■ Prompt
The material below holds a span beginning at the line with "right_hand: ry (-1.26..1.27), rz" and ending at the line with "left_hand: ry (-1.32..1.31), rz". Quote that span exactly, both ends included, and only that span.

-- Supplied material follows --

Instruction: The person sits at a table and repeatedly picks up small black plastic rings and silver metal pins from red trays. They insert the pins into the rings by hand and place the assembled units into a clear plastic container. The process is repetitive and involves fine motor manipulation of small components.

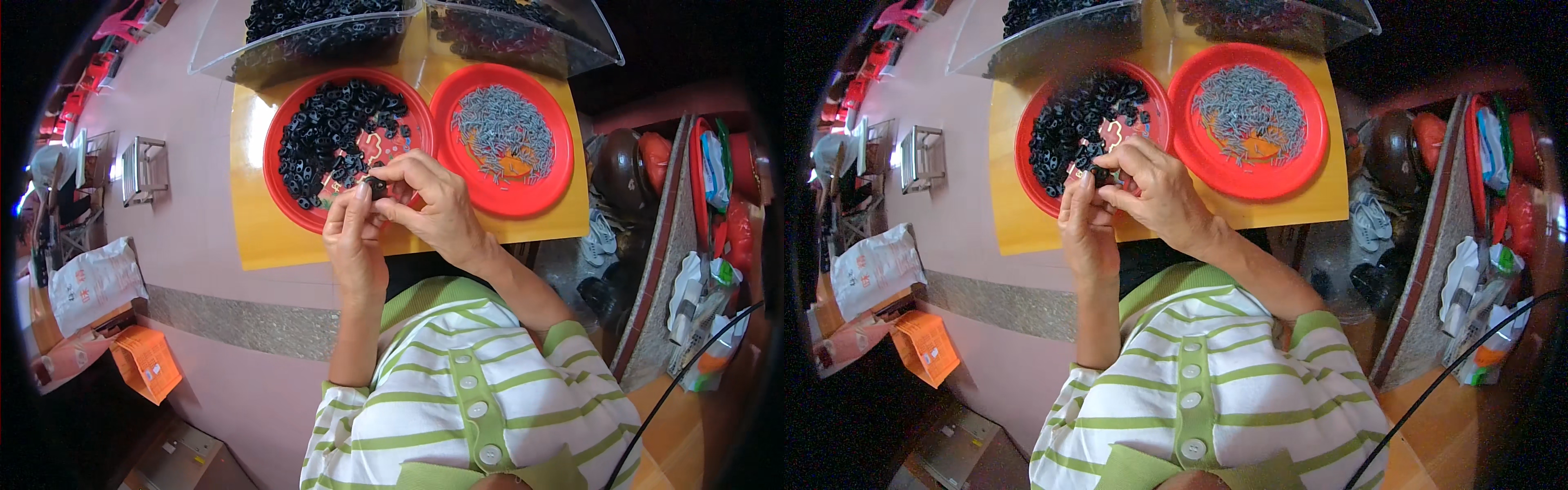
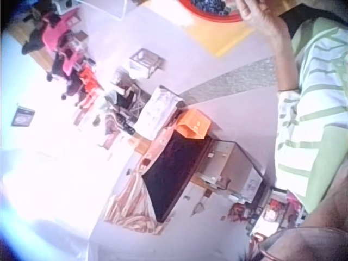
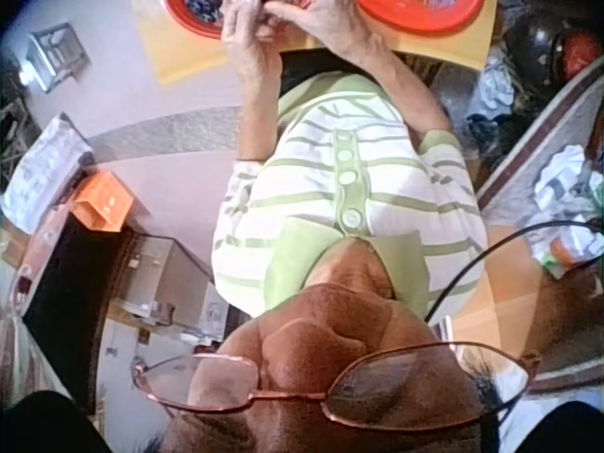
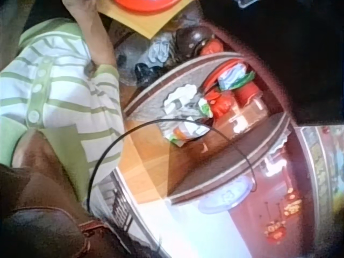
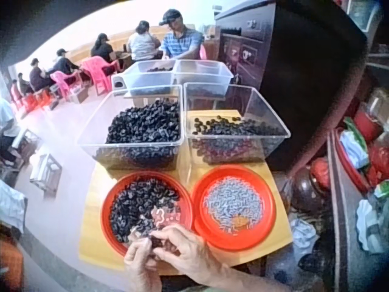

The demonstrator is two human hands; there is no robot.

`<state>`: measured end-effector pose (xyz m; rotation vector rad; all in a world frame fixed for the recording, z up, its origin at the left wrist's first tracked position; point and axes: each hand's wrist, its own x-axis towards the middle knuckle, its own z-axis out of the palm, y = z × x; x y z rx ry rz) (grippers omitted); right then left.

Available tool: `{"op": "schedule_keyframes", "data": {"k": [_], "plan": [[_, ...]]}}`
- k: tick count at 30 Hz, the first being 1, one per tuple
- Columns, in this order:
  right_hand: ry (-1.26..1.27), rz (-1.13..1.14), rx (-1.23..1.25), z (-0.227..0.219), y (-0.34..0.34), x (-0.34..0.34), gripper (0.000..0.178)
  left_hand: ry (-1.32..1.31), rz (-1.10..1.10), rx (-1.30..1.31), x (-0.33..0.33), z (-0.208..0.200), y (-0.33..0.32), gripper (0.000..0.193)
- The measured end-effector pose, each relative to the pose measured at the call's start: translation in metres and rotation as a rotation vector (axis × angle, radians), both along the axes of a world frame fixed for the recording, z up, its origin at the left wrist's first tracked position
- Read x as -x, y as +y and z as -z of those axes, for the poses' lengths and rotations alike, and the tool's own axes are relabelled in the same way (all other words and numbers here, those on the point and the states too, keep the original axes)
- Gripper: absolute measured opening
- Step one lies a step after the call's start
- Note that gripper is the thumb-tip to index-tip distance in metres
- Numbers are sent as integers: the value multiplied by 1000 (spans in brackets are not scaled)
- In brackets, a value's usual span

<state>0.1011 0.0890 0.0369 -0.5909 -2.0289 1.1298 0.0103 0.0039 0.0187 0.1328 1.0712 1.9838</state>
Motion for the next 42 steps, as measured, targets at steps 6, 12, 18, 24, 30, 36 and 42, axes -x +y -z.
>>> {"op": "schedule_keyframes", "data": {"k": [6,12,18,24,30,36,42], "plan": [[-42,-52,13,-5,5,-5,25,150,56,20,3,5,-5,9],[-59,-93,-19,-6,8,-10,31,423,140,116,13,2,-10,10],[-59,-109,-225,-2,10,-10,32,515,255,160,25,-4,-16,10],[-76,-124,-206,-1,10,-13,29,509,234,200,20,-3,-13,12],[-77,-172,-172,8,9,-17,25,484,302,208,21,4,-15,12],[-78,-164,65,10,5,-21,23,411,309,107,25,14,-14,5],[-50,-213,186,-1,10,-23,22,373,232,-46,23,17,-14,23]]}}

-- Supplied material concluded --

■ Problem solution
  right_hand: ry (-1.26..1.27), rz (-1.13..1.14), rx (-1.23..1.25), z (-0.227..0.219), y (-0.34..0.34), x (-0.34..0.34), gripper (0.000..0.178)
  left_hand: ry (-1.32..1.31), rz (-1.10..1.10), rx (-1.30..1.31), x (-0.33..0.33), z (-0.208..0.200), y (-0.33..0.32), gripper (0.000..0.193)

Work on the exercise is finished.